There is more than enough justification for a robust approach by our city management to get in front of and even ahead of this housing crisis. We have a number of under-utilized housing units (upper-level spaces and accessory structures) as well as un-utilized housing units that are abandoned and/or derelict. We also have a number of stagnant redevelopment opportunities that will require significant technical skills by the city staff to encourage their redevelopment. We need to gain a more in-depth understanding of our limiting conditions for housing to help guide the private market response as well as explore any potential public solution for that area where other alternatives are just not available. As a community we need to focus resources to address these limiting conditions and provide additional solutions for our housing needs. Failure to do so would be detrimental to our community’s strength and resiliency. I am currently serving on your city council and I am committed to continue in that effort with your support to address this crisis.

Richard Bell is a member of City Council who is seeking election as a Democrat in the First Ward on Nov. 2.

(8) comments


I really do not see Mr. Bells logic. Winchester has grown immensely over the past few years. Time to make his pitch as if he is going to change anything to help Winchester.

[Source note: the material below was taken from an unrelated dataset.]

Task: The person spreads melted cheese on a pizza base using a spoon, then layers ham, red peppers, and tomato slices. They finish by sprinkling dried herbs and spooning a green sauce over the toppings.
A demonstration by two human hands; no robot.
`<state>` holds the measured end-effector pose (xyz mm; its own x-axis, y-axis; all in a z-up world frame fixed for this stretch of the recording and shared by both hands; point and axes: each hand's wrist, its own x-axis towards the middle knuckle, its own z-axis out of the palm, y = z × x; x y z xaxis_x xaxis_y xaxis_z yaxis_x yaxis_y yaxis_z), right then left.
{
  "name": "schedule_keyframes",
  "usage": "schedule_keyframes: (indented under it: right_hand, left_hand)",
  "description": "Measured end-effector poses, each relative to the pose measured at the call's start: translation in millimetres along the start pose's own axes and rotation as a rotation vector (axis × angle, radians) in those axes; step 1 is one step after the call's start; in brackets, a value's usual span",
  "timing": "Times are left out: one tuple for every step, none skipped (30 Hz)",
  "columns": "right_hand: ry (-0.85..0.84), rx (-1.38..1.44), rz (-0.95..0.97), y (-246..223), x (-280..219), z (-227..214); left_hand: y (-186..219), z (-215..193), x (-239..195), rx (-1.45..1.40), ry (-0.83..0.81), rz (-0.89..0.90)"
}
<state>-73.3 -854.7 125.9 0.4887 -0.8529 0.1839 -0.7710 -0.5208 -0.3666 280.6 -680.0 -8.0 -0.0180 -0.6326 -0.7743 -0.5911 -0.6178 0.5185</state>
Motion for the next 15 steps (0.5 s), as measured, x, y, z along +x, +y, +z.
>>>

So far everything he is for is to accommodate our Local Government. Keep talking about the affordable housing that has been built in Winchester and Frederick County that is not affordable to anyone that works around here, but is to draw the Washington area retirees to the area and our real estate taxes raise because of the homes that are being built for them to buy. Like all others running for a position they have to make it look like they are for the people but really for the Local Government

because they have never been in a low level living condition but come from money.

Catherine Giovannoni

Mr. Bell is exactly right. Winchester residents should vote for his leadership this Fall.


We also have a few property management companies and individuals who own many single family and multi-family rental properties in Winchester. Some might call them slumlords. Years ago Joe Bageant advocated for stricter rules for landlords to protect renters and ensure the homes in our town were well maintained. A combination of strict rules for landlords and higher taxes for landlords who own more than one rental home would help. Landlords might find it better to sell these homes, which would increase supply and slow the rising housing costs, so that renters could buy and fix them up.


Stricter rules and higher taxes for landlords? Each new regulation will increase the cost of being a landlord, which will raise the rent paid by the tenant. Each dollar in higher taxes will be passed on, dollar for dollar, to the tenant. What you are suggesting amounts to higher rent payments for folks who probably can least afford it.


The idea is to make it too costly for landlords, especially those whose primary income is not from property management, so that they sell their properties (I mean detached houses and not apartments). Those sales will increase the supply of homes in Winchester, cool the inflating local market, and allow renters the opportunity to become home owners. Rents are already high in the area for people, as the recent articles about WATTS pointed out. There are only so many people who live, work and can afford to pay rents in Winchester. Why would someone who could pay more in rent for a run down home in Winchester if they did not need to live here? That is, there is a limit to how much of the cost landlords could pass on to tenants in our city.


Richard Bell represents exactly the kind of leadership we need in our community.

Catherine Giovannoni



From the housing seeker point of view - Mr. Bell's comments are spot on. I have a nephew that has wanted to move to Winchester for close to a year now. He currently lives in a city where owning a car is not actually necessary. Finding any housing in town has not been fruitful. In his situation it seems buying a car is becoming necessary to begin looking for reasonable priced housing - and yer not a guarantee. The odds are not good.